Cuba a connu un bond de 17 % de fréquentations en 2015, "mais le pays n'est pas préparé, la qualité n'est pas au rendez-vous par rapport aux prix qui ont augmenté de 50 % en un an et tout le monde veut tirer profit de la manne", poursuit le professionnel.
Zika et taux de change
Les plages paradisiaques d'Haïti commencent aussi à retenir l'attention, six ans après un séisme dévastateur. Nouveaux bataillons de touristes en Colombie, Pérou, Mexique ou Argentine : "Juste après Charlie, l'Europe, les États-Unis ou encore le Canada avaient profité des reports de destinations. Mais depuis quelques mois, les Français ont à nouveau besoin d'exotisme, mais sécurisé, et l'Amérique latine en bénéficie", indique Jean-François Rial.

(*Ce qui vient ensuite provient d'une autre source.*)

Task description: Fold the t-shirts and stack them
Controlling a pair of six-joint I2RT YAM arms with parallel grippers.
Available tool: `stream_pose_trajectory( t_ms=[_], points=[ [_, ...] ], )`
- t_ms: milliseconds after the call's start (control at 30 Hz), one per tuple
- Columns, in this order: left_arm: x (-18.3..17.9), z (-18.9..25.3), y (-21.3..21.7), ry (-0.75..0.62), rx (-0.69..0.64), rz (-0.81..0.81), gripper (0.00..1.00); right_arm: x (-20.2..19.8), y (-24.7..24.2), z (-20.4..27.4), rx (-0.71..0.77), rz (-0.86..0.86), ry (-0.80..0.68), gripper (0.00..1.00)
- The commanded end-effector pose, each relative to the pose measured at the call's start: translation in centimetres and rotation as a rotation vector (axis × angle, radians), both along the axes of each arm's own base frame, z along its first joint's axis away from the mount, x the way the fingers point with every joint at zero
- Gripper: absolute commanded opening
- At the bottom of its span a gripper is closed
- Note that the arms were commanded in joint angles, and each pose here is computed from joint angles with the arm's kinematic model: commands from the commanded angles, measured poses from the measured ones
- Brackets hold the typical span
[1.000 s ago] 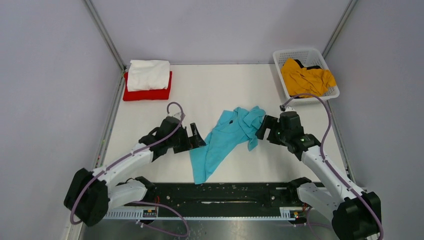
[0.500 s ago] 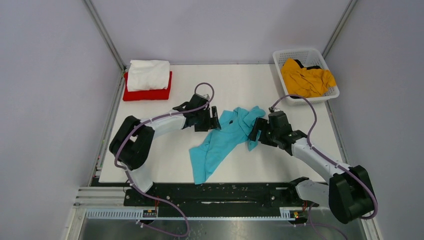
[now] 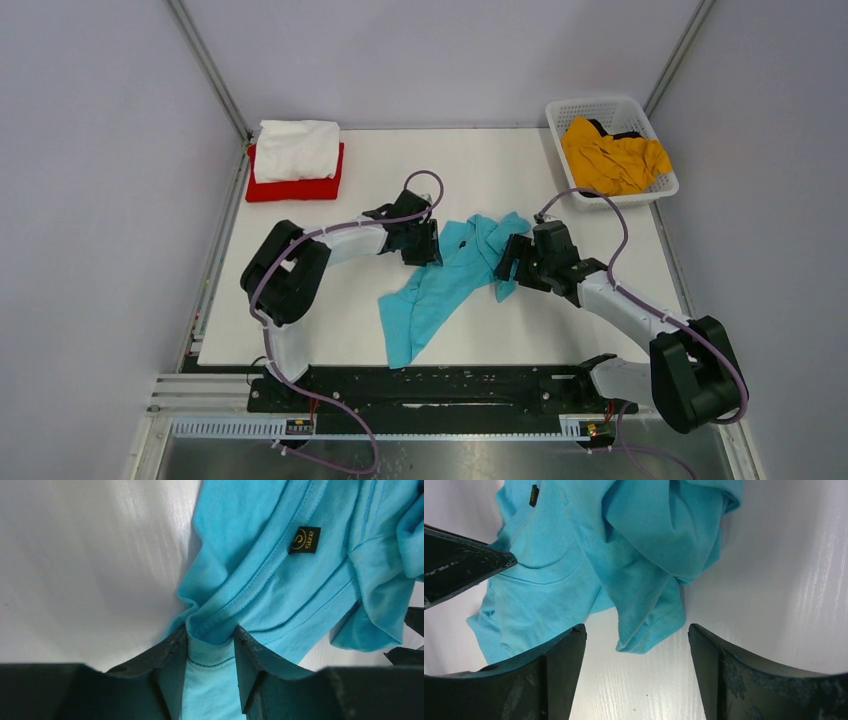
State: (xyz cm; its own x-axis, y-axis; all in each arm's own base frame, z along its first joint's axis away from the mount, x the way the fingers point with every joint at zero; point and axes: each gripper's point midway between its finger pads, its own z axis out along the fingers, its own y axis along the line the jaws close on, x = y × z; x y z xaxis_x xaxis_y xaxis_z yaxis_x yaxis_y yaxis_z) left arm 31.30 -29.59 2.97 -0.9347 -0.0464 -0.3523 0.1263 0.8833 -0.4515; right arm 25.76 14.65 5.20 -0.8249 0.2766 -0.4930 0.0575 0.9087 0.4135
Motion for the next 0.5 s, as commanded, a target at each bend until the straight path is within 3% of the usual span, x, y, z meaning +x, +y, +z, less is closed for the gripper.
stream_pose_trajectory(
  t_ms=[0, 67, 167, 367, 467],
  points=[
    [1.1, 0.7, -1.4, -0.032, -0.03, -0.03, 0.33, 0.5, 0.9, 0.4, 0.026, 0.022, -0.025, 0.81],
    [1.2, 0.7, -1.6, -0.032, -0.03, -0.032, 0.23, 0.5, 1.0, 0.2, 0.029, 0.025, -0.02, 0.79],
    [1.1, 1.1, -1.9, -0.035, -0.04, -0.038, 0.0, 0.5, 1.3, 0.0, 0.04, 0.029, -0.008, 0.76],
    [0.6, 3.5, -2.0, -0.089, -0.076, -0.049, 0.0, 1.1, 2.4, -0.2, 0.044, 0.043, 0.005, 0.71],
    [0.5, 5.7, -1.7, -0.141, -0.11, -0.038, 0.0, 2.0, 1.8, -0.8, -0.013, 0.008, 0.021, 0.61]
  ],
)
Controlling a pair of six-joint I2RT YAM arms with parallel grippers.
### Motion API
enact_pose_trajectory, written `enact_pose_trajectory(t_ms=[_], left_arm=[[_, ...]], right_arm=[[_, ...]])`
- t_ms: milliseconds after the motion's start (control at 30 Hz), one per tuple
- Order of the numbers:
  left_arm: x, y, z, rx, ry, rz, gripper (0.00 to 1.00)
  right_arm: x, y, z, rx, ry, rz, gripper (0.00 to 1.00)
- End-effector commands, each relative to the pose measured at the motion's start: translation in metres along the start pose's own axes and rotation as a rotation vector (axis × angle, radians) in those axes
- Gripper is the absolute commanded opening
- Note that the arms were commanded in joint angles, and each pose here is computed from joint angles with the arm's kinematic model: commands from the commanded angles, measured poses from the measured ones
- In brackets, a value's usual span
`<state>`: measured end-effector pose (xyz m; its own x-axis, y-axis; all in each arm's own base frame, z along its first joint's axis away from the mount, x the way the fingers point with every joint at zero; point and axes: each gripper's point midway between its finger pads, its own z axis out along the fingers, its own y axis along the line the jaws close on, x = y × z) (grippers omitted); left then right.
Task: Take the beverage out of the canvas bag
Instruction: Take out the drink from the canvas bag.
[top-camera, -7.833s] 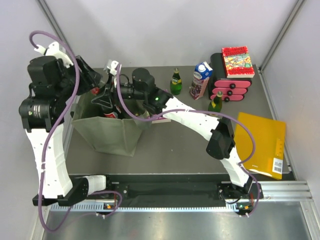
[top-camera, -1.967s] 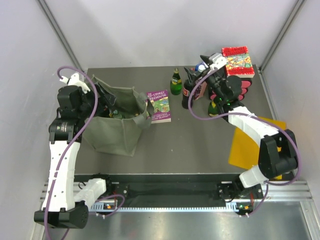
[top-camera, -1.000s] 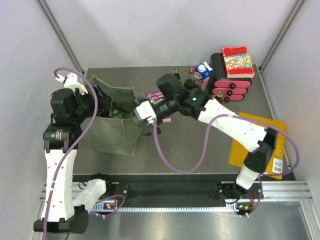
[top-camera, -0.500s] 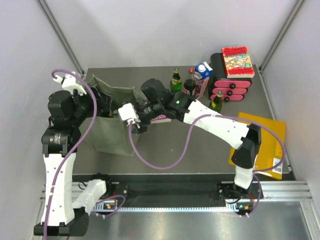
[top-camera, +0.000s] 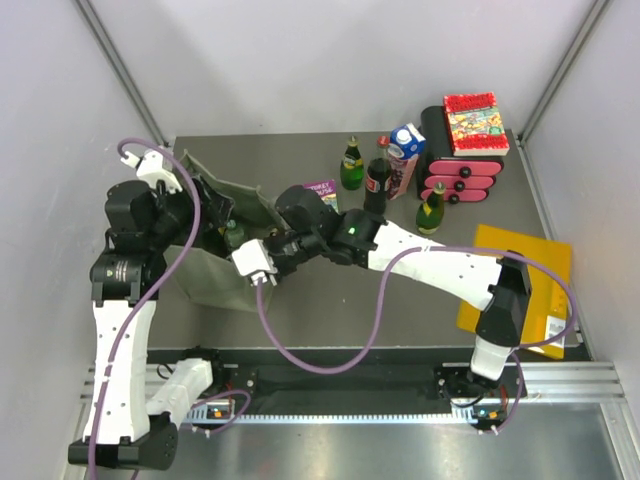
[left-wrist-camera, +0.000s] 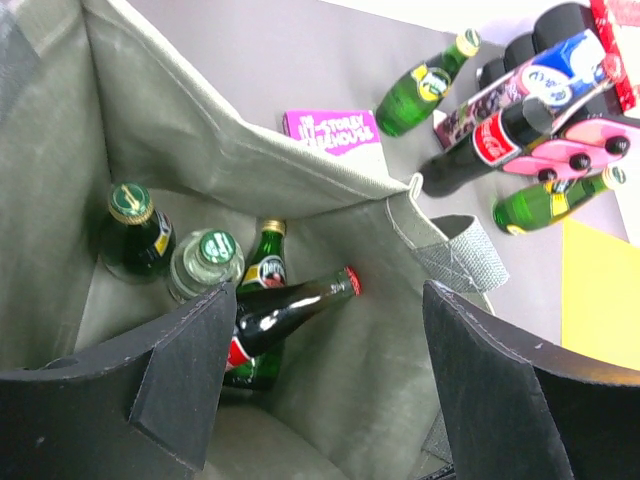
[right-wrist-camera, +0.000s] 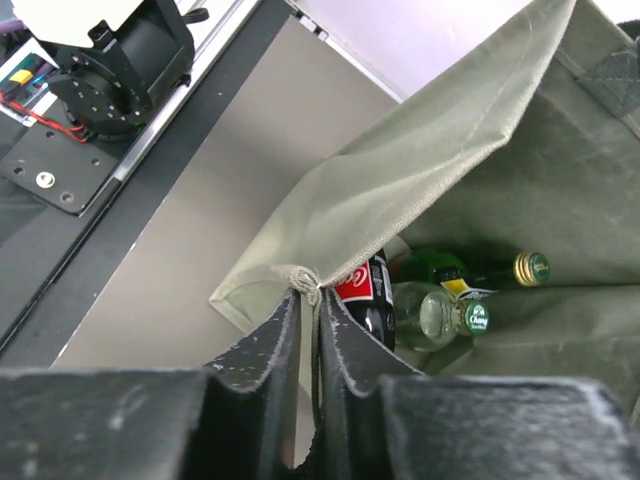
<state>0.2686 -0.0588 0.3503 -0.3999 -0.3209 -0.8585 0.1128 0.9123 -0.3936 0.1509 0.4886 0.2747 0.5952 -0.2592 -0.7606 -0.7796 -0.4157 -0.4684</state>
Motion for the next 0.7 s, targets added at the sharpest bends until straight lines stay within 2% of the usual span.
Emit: enact_pose_trajectory(t_ms=[0, 367, 500, 667], left_arm=[[0.008, -0.004, 0.0, 0.035, 0.027, 0.007, 0.79], [0.038, 0.016, -0.005, -0.061, 0.148, 0.003, 0.79], [0.043, 0.027, 0.001, -0.125, 0.177, -0.037, 0.79], [0.059, 0.031, 0.018, -0.111, 0.206, -0.075, 0.79]], right_arm=[[-0.005, 0.035, 0.016, -0.078, -0.007, -0.006, 0.08], [0.007, 0.067, 0.043, -0.154, -0.029, 0.038, 0.06], [0.005, 0.08, 0.048, -0.218, -0.062, 0.045, 0.06], [0.007, 0.097, 0.051, -0.295, -0.084, 0.055, 0.07]])
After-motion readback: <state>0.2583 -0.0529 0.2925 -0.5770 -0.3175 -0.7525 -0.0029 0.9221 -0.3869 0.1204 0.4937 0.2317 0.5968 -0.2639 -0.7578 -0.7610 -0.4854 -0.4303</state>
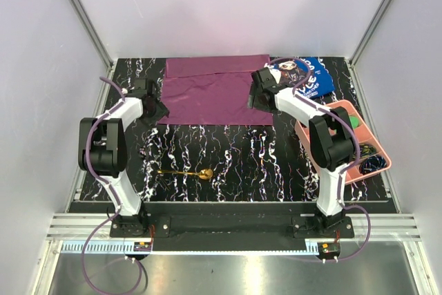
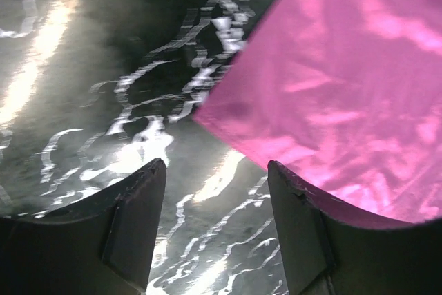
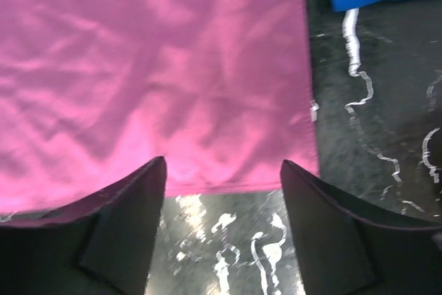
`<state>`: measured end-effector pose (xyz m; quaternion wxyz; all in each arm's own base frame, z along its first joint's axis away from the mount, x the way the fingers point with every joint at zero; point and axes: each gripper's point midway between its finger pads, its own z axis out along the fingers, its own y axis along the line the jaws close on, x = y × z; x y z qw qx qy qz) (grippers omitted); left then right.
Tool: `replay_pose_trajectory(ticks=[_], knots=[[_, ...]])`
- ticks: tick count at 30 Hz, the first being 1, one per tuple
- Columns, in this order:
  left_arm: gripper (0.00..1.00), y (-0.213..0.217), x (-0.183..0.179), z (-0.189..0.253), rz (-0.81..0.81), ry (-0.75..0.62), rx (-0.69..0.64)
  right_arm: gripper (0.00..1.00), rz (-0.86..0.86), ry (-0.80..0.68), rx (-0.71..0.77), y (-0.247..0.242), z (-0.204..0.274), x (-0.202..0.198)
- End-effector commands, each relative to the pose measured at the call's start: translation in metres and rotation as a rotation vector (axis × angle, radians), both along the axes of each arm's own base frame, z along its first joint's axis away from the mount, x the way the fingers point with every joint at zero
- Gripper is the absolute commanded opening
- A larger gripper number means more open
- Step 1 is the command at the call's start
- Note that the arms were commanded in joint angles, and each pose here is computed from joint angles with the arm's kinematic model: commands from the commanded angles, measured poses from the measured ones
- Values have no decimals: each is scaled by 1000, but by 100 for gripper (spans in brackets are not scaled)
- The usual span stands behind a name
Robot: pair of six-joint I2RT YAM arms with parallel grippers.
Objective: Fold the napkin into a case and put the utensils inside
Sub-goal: Flatten out the crumpled napkin at the center of the board.
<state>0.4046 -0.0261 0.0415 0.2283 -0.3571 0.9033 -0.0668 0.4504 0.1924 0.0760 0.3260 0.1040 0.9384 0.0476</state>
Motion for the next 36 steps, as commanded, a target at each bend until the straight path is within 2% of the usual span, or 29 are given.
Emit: replay_pose_trajectory(ticks=[1,10,15,22,36], knots=[[64,-2,24,17,24,-64,46,74,-67,7,-103,-24,-3,10],[55,10,17,2,95,-2,89,70,-145,32,-93,-40,-13,11],[51,8,28,-2,91,2,79,67,-174,48,-106,-51,-20,11],[50,9,25,-18,111,51,77,57,-193,82,-88,-56,-29,8],[49,25,9,-18,136,77,140,60,-206,145,-70,-58,-48,-12]])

Le continent sud-américain sera-t-il affecté par la crainte du virus Zika ? Les épidémies pénalisent durement le secteur : Ebola en Afrique sub-saharienne, Chikungunya aux Antilles, Coronavirus Mers en Corée du Sud.
Sans compter l'effet des fluctuations des taux de change, qui poussent les touristes (notamment asiatiques) à changer de destination, ou à ne plus partir en vacances comme les Russes appauvris par la chute du rouble.
Les flux migratoires ont aussi perturbé ceux de touristes : l'île grecque de Kos a ainsi enregistré quelque 178 000 annulations entre janvier et août 2015, et selon Euromonitor certaines compagnies de croisières ont décidé de ne plus s'arrêter à Mytilene, capitale de Lesbos.